[3.5 rounded up]
Perhaps if I hadn’t already read the astonishing His Bloody Project, a Booker Prize finalist for 2016, I wouldn’t have been slightly underwhelmed with this one. Both books have unreliable narrators (my favorite kind), both take place in 19th century rural Scotland, both illuminate a feudal type setting of poverty-stricken crofters, and both books show the violent savagery of a triple murder. However, the postmodern style of HBP contains “Found Documents,” news clippings, anthropology clippings and several narrators. Benbecula is a bit more claustrophobic, with one narrator—the murderer’s brother, who is himself descending into insanity and calls himself a mirror of his brother. In this case, the victims are the mother, father, and aunt of the murderer, Angus McPee. I also didn’t know that this novella is part of a series of Polygon’s Darkland Tales, where different authors (Val McDermid, Denise Mina, David Greig, and others) explore specific events of Scottish history but through a contemporary perspective.

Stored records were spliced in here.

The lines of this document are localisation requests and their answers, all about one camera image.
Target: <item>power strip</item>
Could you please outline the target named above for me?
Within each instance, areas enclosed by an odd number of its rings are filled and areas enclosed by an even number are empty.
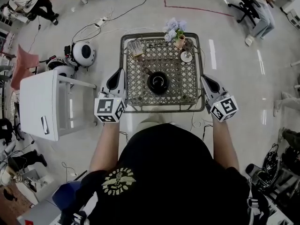
[[[100,21],[97,22],[97,24],[101,27],[106,20],[107,20],[107,17],[102,17],[102,18],[100,18]]]

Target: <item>metal table frame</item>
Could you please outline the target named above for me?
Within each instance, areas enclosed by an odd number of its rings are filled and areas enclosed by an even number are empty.
[[[202,64],[202,56],[201,56],[201,47],[199,43],[199,37],[195,33],[184,33],[186,38],[193,38],[196,41],[196,45],[194,43],[194,49],[195,51],[195,56],[197,55],[198,58],[198,64],[195,59],[195,66],[196,66],[196,85],[198,86],[201,85],[200,77],[203,74],[203,64]],[[124,68],[124,57],[127,55],[127,45],[125,45],[126,41],[129,40],[137,40],[137,39],[144,39],[144,38],[163,38],[165,36],[165,33],[162,32],[155,32],[155,33],[137,33],[137,34],[130,34],[130,35],[124,35],[121,38],[121,43],[120,43],[120,67]],[[127,90],[127,81],[125,81],[125,86],[126,86],[126,99],[128,98],[128,90]],[[203,89],[200,87],[197,89],[198,91],[198,101],[195,104],[190,105],[187,109],[183,109],[182,106],[186,105],[177,105],[179,106],[179,110],[161,110],[161,111],[146,111],[143,110],[143,106],[139,106],[141,110],[137,110],[135,106],[131,106],[134,111],[125,111],[125,113],[188,113],[188,112],[201,112],[205,109],[205,96]],[[199,109],[191,109],[193,106],[197,105],[199,102],[199,99],[201,99],[202,105]]]

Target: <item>pink chair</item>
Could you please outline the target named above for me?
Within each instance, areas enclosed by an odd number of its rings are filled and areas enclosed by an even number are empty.
[[[13,90],[20,89],[20,82],[23,78],[34,75],[29,68],[36,68],[35,74],[37,73],[37,68],[39,66],[38,55],[29,54],[24,51],[21,46],[18,46],[17,61],[15,64],[13,77],[10,86]]]

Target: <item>sneaker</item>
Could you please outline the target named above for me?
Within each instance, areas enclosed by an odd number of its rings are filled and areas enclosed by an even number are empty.
[[[274,108],[273,108],[273,116],[276,117],[279,113],[279,108],[276,106],[276,101],[274,102]]]
[[[283,141],[282,133],[283,133],[284,130],[285,130],[285,127],[281,128],[281,129],[278,131],[278,143],[281,143],[281,142]]]
[[[39,159],[40,159],[40,162],[45,166],[47,167],[47,162],[43,156],[43,154],[39,155]]]
[[[54,20],[52,21],[52,23],[56,26],[56,25],[58,24],[57,19],[54,19]]]
[[[251,44],[253,43],[254,41],[254,37],[252,37],[251,35],[248,35],[245,39],[245,43],[248,45],[248,46],[251,46]]]

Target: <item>black cup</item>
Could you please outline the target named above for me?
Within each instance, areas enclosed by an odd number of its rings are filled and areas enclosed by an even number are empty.
[[[157,94],[164,94],[169,87],[169,79],[163,72],[151,72],[149,68],[145,67],[144,72],[149,75],[147,85],[149,89]]]

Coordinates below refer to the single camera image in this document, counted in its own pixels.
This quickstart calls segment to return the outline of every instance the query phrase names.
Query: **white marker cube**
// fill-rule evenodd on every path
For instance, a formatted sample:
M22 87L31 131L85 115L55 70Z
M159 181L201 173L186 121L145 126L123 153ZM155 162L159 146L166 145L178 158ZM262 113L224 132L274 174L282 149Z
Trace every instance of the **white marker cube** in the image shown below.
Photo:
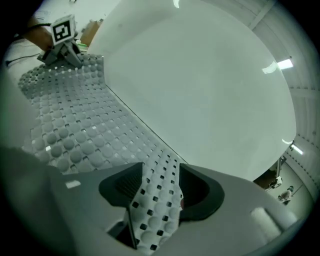
M57 45L68 39L74 38L76 31L75 16L68 16L57 19L50 26L53 44Z

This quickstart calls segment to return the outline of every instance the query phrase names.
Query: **glossy white surface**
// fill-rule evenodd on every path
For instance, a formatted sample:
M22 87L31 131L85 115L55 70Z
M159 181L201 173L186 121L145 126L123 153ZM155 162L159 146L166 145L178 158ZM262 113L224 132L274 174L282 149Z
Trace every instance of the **glossy white surface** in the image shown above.
M266 46L212 4L123 0L89 52L111 89L189 164L254 180L296 136L289 88Z

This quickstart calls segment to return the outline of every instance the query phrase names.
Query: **square hole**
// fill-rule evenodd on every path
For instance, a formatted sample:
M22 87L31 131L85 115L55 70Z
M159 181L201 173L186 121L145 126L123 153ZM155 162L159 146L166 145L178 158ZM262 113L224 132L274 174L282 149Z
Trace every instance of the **square hole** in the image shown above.
M141 229L141 230L146 230L147 227L148 227L148 226L147 226L146 224L143 224L143 223L140 225L140 229Z
M162 230L158 230L158 232L156 233L158 236L162 237L162 235L164 234L164 232Z
M146 212L146 214L152 216L152 215L154 215L154 211L149 209L149 210Z
M139 204L137 202L133 202L132 207L138 208Z
M157 249L158 246L156 246L155 244L152 244L150 246L150 250L155 251Z

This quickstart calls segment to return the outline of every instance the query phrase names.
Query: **bubble-textured material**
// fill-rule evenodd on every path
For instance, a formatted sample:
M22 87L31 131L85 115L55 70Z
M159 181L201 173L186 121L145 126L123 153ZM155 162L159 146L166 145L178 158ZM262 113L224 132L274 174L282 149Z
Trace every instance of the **bubble-textured material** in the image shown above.
M130 211L138 250L150 255L178 228L182 160L114 97L103 57L80 58L82 68L40 65L19 80L37 113L33 153L64 175L144 162Z

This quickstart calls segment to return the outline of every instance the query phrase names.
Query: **black cable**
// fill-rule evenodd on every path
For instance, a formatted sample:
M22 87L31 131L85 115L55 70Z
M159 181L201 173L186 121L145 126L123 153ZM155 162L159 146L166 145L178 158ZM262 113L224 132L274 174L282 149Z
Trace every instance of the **black cable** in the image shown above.
M14 61L17 61L17 60L20 60L20 59L23 59L23 58L34 57L34 56L39 55L39 54L40 54L40 53L37 53L37 54L34 54L34 55L30 55L30 56L23 56L23 57L15 58L15 59L12 59L12 60L6 60L6 61L5 61L5 65L8 67L11 62L14 62Z
M28 33L29 31L39 28L39 27L50 27L51 23L39 23L30 27L25 28L23 31L21 31L20 33L18 33L19 35L13 38L13 42L22 39L22 35L24 35L25 33Z

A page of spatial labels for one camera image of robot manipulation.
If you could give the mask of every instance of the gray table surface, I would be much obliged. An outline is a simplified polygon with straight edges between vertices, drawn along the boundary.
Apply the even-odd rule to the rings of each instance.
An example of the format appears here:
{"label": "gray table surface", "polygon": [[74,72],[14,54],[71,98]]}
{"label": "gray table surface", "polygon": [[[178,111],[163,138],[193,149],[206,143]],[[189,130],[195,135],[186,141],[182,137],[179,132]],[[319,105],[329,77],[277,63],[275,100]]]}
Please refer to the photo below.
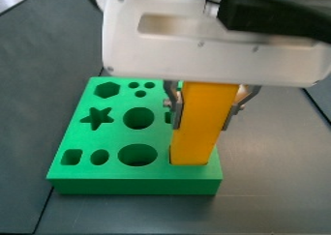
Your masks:
{"label": "gray table surface", "polygon": [[66,196],[38,233],[331,233],[331,129],[303,90],[265,87],[234,117],[217,196]]}
{"label": "gray table surface", "polygon": [[0,233],[31,233],[48,168],[102,62],[103,14],[88,0],[27,0],[0,16]]}
{"label": "gray table surface", "polygon": [[331,74],[325,80],[318,82],[317,85],[307,88],[307,92],[331,122]]}

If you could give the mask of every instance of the robot end effector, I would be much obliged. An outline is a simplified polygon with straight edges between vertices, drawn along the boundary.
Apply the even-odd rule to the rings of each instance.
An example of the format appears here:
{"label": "robot end effector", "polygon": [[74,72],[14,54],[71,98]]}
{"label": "robot end effector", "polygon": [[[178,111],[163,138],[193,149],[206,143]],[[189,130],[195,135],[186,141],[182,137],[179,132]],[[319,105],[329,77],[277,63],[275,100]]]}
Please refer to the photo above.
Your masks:
{"label": "robot end effector", "polygon": [[[99,4],[103,64],[112,75],[243,84],[246,95],[234,103],[225,129],[262,85],[310,86],[331,71],[329,0],[99,0]],[[175,84],[164,82],[174,128],[183,108]]]}

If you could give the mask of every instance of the yellow block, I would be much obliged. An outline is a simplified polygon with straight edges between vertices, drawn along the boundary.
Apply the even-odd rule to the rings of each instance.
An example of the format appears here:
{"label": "yellow block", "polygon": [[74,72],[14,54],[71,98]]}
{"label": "yellow block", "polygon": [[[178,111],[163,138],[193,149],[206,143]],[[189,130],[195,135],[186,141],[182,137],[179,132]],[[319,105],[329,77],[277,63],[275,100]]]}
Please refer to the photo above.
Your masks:
{"label": "yellow block", "polygon": [[238,92],[238,85],[186,82],[181,128],[174,131],[171,164],[201,165],[210,161]]}

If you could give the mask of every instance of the circular hole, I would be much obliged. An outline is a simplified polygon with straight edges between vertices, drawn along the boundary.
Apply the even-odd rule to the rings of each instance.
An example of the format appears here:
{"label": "circular hole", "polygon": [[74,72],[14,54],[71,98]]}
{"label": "circular hole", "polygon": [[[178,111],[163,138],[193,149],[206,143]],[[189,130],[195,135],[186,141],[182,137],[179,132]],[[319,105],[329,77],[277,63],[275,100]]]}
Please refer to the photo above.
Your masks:
{"label": "circular hole", "polygon": [[123,121],[134,130],[146,129],[154,122],[154,113],[146,107],[135,107],[124,114]]}
{"label": "circular hole", "polygon": [[156,160],[156,157],[156,150],[144,144],[128,145],[119,151],[119,160],[130,166],[146,166]]}
{"label": "circular hole", "polygon": [[130,83],[130,88],[135,89],[140,86],[140,84],[138,82],[131,82]]}
{"label": "circular hole", "polygon": [[107,150],[98,150],[91,155],[91,163],[94,165],[103,165],[108,161],[108,151]]}
{"label": "circular hole", "polygon": [[155,84],[154,84],[152,82],[148,82],[148,83],[144,85],[144,87],[146,87],[147,89],[151,89],[151,88],[155,87]]}
{"label": "circular hole", "polygon": [[146,96],[146,91],[138,91],[136,92],[136,97],[143,98]]}

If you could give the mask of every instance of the star-shaped hole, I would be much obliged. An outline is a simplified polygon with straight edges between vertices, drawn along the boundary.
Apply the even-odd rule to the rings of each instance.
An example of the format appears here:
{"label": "star-shaped hole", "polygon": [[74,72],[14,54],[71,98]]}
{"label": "star-shaped hole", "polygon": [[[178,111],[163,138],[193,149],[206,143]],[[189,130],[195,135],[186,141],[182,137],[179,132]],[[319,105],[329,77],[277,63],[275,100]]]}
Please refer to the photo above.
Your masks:
{"label": "star-shaped hole", "polygon": [[98,110],[96,108],[90,109],[90,116],[84,117],[80,122],[91,123],[91,129],[95,131],[102,123],[112,123],[114,119],[108,116],[108,112],[111,111],[111,107]]}

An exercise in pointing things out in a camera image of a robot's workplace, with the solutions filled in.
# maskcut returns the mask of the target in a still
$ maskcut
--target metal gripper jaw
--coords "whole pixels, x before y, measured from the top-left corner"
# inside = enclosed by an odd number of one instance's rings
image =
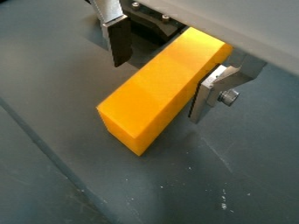
[[[112,54],[115,67],[121,66],[132,56],[131,20],[124,15],[117,0],[89,0],[101,23],[103,36]]]
[[[205,80],[199,83],[189,112],[193,123],[199,122],[216,102],[232,105],[239,97],[239,92],[233,88],[252,81],[265,64],[261,59],[233,49],[228,57],[228,67],[216,66]]]

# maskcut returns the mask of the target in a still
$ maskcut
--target screw head
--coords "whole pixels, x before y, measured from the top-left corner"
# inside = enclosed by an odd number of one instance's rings
[[[135,11],[137,11],[140,9],[140,3],[133,2],[132,3],[132,8],[133,8]]]
[[[163,22],[167,24],[169,22],[171,18],[168,15],[163,15]]]

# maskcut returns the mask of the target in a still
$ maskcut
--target white speck
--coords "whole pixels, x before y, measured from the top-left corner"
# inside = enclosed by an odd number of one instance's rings
[[[220,206],[221,206],[223,210],[227,210],[227,208],[228,208],[227,204],[221,203]]]

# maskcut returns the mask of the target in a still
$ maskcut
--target yellow block
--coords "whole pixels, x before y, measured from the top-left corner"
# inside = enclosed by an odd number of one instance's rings
[[[111,134],[140,156],[231,46],[189,28],[97,105]]]

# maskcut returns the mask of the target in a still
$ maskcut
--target bolt
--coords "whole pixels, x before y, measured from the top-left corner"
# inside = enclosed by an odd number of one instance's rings
[[[239,92],[235,89],[223,91],[219,95],[219,102],[223,102],[227,106],[231,106],[232,103],[239,98]]]
[[[167,24],[169,22],[171,18],[167,15],[163,15],[163,22]]]
[[[132,8],[133,8],[135,11],[137,11],[140,9],[140,3],[133,2],[132,3]]]

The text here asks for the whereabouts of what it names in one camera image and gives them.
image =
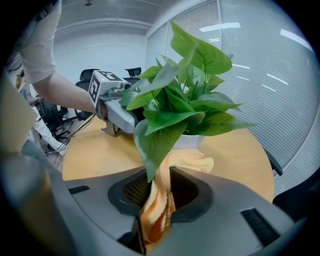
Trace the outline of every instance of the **desk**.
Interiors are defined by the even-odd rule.
[[[94,117],[92,123],[69,142],[64,156],[65,181],[98,177],[143,166],[132,134],[107,135],[106,123]],[[257,139],[238,129],[206,137],[199,149],[214,159],[211,174],[242,183],[272,202],[274,178],[268,157]]]

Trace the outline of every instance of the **metal bracket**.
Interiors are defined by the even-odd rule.
[[[104,131],[105,133],[114,136],[116,133],[118,133],[120,131],[120,128],[116,125],[114,125],[111,121],[107,120],[106,122],[106,127],[105,128],[101,128],[102,131]]]

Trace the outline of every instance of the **white sleeve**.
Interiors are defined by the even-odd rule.
[[[35,25],[30,38],[19,50],[27,83],[37,83],[56,72],[53,45],[60,14],[61,0]]]

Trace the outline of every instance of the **ceiling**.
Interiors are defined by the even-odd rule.
[[[153,24],[166,8],[179,0],[62,0],[58,27],[71,23],[100,19],[120,18]]]

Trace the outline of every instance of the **human hand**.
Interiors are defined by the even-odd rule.
[[[102,100],[98,100],[96,116],[103,121],[108,120],[108,110],[106,104]]]

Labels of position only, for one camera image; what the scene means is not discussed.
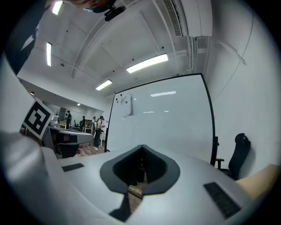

I appreciate that here again, Burnet’s sophisticated language skills forces the reader to look between the lines for the truth, but don’t expect him to tie it up in a bow for you. Mental illness was viewed and treated in a primitive way in 1857, when these murders took place. He does have a rather long (and, imho, unnecessary) Afterword in which he talks about this. However, I felt like a fairly educated or knowing reader would have been able to discern this on their own. I have a slight disagreement with Macrae Burnet’s disagreement about “maniacal”—I do think, for example, that certain diseases like bipolar and some psychoses can show itself with maniacal behaviors, a sort of on-top-of-the-world to the nth degree. (I am a psychiatric RN, so I’m speaking from an area of experience). The term may also have some semantic differences with modernity, but not so much as to not associate it with splitting hairs.
The narrator, Malcolm MacPhee, is living in the family home in Benbecula, where his brother committed the murders. (This is inspired or based on a true event.) He is isolated and ostracized, with his only visitors are an alcoholic priest and the kindly neighbor, Mrs. MacLeod. It’s obvious that Malcolm has sexual fantasies of her when she helps bathe him once a month. There’s no question that Malcolm will make you cringe, but the author knows how to keep you intrigued with your own empathy for the character. It takes a skilled and talented writer to paint a potential madman with such feeling. His descent into madness will pull you right along, just as the voices he hears grip him, too.
“...I find myself wondering...whether I am the mind that goads me or I am the mind that reasons with the other mind. And I feel that I am not one man but two men.”
This was a 3.5 for me, but I’ll also blame my ignorance of the Polygon’s Darkland Tales. For that reason, I am rounding up to 4 stars, giving Macrae Burnet the benefit of the doubt.